通る企画書を作るために。プランニングのトレーニング

本音と建前

例えば、入社直後に先輩と飲みに行った時の話を想像して欲しい。どうしてこの会社を選んだのかと聞かれ「創業者の考え方に感動して」などと言うと、おそらく先輩は「そんな建前じゃなくて本音を聞かせてくれ」と言うだろう。そして「給料が高かったから」と答えると、先輩は「そうだろうな」と安心した顔をする。

人間は、自我や欲というものと同時に、良心といったピュアな心を持っている存在だ。そして何故か、自我や欲を「本音」、ピュアな気持ちを「建前」という分け方をしている。いつから人は、そういう風に考えるようになったのだろうか。

人生のすべてを貧者のために尽くしたマザー・テレサは「建前」に生きたのか? 災害時にボランティアとして参加してくれる人たちは、みんな「建前」で行動しているのか? そんなことはない。

私は、マザー・テレサやボランティアの人たちこそ、人間が持つピュアな心をそのまま行動に表したものだと思っている。つまり、他人の役に立ちたいという考えや行動の方が「本音」なのだ。

本音という言葉は「本当の音色」と書く。バイオリンの本音は澄み切った弦の響きであり、フルートの本音は心を揺さぶる伸びやかな音色だ。人間も同じように考えると、おそらくすべての人が持っているであろう「ピュアな心」をストレートに奏でて行くことこそが、人間が持つ本当の音色、「本音」ではないだろうか。

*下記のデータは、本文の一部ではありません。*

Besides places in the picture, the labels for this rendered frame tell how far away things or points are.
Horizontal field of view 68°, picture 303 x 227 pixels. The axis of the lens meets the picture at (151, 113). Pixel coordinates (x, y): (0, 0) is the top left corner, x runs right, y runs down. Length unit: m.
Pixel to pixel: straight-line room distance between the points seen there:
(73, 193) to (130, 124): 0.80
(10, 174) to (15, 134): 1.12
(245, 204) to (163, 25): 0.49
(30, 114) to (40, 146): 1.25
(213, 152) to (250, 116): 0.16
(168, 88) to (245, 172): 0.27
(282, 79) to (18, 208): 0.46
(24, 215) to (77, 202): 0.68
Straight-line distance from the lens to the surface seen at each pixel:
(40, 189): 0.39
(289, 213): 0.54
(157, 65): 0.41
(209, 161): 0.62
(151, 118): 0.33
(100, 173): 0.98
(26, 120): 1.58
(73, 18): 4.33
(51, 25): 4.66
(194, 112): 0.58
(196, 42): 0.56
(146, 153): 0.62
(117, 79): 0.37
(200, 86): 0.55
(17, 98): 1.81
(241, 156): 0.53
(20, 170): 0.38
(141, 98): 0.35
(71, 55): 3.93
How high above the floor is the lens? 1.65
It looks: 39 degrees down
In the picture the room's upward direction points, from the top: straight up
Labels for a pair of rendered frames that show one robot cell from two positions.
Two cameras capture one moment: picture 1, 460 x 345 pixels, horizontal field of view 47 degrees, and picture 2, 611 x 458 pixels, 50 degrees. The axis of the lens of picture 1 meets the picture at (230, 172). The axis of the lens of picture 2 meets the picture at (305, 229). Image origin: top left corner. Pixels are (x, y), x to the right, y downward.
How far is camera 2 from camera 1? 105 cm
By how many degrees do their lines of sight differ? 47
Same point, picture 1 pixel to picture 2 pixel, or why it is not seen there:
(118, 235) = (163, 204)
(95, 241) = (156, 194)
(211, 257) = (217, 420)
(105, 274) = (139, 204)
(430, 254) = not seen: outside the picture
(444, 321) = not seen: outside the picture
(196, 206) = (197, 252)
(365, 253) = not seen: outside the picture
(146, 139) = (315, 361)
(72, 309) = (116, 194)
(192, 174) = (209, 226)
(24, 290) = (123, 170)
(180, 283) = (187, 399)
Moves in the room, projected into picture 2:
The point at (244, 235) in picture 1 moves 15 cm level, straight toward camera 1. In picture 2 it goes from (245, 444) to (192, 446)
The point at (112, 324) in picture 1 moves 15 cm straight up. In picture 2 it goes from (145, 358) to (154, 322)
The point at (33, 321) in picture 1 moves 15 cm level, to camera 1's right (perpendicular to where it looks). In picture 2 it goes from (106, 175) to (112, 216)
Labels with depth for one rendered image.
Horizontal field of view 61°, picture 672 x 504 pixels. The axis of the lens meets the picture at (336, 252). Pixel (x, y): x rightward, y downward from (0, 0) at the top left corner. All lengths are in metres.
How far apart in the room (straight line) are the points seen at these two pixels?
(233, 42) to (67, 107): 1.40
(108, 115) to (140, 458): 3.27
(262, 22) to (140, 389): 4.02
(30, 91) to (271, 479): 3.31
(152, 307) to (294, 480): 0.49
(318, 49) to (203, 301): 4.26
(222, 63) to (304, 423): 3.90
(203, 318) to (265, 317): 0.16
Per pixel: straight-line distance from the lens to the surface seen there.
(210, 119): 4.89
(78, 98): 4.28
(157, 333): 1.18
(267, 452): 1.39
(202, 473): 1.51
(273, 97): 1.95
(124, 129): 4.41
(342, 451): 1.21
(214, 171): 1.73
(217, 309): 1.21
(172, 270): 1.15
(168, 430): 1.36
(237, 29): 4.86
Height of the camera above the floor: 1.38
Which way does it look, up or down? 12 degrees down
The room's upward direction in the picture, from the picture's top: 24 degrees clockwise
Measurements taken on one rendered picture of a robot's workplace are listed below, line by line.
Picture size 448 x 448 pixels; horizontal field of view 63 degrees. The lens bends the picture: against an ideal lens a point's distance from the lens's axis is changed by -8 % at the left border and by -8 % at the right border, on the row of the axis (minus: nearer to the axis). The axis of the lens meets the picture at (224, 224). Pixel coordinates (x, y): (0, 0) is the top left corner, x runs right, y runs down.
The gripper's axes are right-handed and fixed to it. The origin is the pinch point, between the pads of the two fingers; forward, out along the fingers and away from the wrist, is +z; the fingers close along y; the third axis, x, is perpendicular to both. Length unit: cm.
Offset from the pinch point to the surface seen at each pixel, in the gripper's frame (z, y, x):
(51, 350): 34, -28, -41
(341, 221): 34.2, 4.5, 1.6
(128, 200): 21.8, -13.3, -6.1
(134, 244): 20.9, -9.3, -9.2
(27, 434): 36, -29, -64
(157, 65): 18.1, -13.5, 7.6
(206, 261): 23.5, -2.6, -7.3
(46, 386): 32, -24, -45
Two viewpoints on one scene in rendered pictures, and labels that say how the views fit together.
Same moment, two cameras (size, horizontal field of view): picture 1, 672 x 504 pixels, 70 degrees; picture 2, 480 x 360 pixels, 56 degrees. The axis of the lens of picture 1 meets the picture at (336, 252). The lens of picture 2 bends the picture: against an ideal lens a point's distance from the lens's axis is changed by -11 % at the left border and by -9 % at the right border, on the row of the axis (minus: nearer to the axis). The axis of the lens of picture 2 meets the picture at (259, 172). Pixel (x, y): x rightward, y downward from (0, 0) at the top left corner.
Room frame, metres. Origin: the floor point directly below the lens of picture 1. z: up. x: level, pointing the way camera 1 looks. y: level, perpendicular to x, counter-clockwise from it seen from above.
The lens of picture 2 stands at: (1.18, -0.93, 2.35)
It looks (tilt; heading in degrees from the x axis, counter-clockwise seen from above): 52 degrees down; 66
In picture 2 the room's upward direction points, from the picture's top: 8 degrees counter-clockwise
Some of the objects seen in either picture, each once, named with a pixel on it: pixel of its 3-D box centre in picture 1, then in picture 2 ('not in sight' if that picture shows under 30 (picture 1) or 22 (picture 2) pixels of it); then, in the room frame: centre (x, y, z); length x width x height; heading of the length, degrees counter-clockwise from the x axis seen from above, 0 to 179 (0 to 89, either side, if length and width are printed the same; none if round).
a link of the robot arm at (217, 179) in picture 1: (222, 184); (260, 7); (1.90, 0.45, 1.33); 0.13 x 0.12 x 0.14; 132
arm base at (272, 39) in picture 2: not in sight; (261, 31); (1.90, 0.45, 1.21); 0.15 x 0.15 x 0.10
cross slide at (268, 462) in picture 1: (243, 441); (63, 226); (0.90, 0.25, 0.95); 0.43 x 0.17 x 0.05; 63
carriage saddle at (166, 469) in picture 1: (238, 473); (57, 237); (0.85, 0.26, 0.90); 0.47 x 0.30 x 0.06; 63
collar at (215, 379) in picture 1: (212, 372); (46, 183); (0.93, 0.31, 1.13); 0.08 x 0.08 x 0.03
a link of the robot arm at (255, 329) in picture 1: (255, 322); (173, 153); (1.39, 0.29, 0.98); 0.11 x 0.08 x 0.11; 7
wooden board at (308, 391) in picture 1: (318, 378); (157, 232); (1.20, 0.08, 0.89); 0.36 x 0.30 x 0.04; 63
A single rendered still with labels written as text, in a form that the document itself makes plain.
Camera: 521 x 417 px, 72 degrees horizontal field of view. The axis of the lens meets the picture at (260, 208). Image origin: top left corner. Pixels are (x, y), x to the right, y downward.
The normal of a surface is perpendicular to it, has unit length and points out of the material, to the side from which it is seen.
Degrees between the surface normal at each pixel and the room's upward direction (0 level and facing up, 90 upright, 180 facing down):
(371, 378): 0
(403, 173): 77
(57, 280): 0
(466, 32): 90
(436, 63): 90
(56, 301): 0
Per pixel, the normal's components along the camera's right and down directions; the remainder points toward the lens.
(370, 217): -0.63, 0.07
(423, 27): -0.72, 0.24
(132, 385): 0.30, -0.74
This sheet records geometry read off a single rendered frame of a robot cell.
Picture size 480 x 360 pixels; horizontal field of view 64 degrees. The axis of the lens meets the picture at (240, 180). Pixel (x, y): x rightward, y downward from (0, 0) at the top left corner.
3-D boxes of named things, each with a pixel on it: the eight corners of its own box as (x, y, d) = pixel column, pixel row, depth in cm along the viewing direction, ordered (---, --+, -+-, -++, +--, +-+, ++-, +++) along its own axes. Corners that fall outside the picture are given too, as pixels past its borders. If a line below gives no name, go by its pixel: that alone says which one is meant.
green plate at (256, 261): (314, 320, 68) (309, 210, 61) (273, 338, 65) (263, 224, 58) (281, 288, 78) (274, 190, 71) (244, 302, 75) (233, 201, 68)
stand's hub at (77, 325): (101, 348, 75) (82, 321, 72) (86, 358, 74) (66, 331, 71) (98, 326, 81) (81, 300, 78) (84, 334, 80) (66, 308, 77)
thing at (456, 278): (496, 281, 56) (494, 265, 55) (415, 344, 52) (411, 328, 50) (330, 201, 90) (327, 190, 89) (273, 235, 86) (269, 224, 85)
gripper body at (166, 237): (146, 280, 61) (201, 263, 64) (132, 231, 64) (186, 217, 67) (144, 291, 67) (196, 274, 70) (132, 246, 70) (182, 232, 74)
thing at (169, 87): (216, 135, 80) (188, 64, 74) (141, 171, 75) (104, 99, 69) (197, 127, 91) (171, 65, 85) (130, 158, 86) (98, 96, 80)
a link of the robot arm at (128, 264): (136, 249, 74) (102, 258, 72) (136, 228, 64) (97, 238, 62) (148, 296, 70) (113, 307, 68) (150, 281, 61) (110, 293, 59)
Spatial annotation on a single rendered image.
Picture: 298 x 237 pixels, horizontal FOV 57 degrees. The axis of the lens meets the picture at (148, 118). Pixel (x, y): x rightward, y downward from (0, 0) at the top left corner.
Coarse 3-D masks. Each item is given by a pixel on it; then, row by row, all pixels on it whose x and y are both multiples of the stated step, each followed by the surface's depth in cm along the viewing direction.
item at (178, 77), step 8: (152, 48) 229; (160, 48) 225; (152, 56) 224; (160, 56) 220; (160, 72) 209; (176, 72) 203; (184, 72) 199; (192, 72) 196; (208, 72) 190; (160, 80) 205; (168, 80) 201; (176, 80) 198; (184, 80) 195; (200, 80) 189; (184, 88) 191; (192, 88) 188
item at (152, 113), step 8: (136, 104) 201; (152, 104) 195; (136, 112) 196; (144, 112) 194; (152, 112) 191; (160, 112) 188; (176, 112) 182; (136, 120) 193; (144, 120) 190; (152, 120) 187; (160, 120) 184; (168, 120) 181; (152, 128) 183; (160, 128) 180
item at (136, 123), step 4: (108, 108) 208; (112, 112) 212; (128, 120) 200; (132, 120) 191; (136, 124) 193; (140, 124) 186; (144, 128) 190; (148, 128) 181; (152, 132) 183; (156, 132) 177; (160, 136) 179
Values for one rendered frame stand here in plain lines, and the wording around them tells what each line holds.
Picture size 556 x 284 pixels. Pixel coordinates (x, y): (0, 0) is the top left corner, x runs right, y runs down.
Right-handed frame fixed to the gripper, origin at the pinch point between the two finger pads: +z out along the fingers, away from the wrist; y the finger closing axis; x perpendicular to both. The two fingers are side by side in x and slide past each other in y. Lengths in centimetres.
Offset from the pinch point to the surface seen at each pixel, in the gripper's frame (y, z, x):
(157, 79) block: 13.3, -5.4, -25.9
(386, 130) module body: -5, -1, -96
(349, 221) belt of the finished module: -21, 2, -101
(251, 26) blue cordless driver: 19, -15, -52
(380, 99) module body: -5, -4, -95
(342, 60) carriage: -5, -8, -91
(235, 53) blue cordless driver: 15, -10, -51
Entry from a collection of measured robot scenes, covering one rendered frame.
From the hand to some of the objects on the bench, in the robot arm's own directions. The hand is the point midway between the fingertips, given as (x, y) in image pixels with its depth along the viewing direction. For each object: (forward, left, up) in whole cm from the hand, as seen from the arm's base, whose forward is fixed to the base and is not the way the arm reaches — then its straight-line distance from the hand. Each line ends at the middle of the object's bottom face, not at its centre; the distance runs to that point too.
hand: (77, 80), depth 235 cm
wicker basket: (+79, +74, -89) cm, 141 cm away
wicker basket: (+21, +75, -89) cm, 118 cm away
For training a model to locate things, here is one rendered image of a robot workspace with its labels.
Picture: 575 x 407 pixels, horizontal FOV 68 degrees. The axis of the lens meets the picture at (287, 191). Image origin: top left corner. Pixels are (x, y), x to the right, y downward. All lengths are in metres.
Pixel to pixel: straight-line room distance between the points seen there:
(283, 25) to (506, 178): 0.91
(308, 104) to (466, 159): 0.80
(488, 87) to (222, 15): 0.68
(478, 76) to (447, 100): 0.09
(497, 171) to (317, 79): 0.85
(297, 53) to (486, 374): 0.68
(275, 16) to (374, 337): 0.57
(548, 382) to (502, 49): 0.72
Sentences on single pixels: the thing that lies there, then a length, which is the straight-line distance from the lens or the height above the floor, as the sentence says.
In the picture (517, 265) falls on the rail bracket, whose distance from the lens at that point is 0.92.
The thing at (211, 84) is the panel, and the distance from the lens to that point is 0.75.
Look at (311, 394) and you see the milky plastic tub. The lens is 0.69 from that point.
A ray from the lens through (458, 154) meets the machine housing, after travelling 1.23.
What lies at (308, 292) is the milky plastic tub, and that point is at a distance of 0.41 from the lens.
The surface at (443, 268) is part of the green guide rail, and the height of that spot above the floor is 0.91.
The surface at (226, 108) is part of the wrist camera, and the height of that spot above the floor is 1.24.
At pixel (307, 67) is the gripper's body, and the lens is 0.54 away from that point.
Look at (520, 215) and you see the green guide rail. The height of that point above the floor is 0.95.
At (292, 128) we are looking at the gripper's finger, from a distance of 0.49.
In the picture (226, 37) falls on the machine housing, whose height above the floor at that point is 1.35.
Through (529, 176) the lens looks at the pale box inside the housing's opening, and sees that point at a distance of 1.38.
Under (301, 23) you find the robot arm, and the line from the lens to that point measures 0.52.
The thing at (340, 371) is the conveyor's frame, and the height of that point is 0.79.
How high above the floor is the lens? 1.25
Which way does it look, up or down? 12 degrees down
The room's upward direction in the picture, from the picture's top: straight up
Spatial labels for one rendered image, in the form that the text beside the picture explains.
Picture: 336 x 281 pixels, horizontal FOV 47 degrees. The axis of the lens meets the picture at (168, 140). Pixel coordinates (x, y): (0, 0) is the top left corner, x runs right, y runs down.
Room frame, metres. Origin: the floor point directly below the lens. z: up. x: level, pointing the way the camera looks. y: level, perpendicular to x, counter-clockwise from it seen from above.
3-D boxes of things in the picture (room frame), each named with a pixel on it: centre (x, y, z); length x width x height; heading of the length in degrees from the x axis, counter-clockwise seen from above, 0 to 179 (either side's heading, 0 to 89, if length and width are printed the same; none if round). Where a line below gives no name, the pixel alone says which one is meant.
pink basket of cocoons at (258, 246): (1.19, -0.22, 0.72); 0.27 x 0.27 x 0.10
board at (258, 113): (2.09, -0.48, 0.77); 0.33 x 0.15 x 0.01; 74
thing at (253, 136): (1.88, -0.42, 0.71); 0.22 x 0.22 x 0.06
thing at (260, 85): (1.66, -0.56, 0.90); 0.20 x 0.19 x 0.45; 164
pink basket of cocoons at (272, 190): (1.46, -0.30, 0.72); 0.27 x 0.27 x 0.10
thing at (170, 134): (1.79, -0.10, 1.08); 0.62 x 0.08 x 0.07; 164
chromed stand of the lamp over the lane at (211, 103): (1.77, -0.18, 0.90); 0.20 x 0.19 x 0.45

もちろん、成功したい・お金持ちになりたい・出世したい・有名になりたい・・・そんな欲をすべて消すことは難しい。それも本当だが、ピュアな心や持って生まれた良心を曇らせるような自我や欲を前面に出して生きて行くことの方が、本音を隠して生きる、つまり「建前」で生きていることだと思う。

「お前の本音は何だ?」と聞かれた時に「誰かの役に立てるような人間になることです」と堂々と言える世の中が、一日も早く来ればいいと願っている。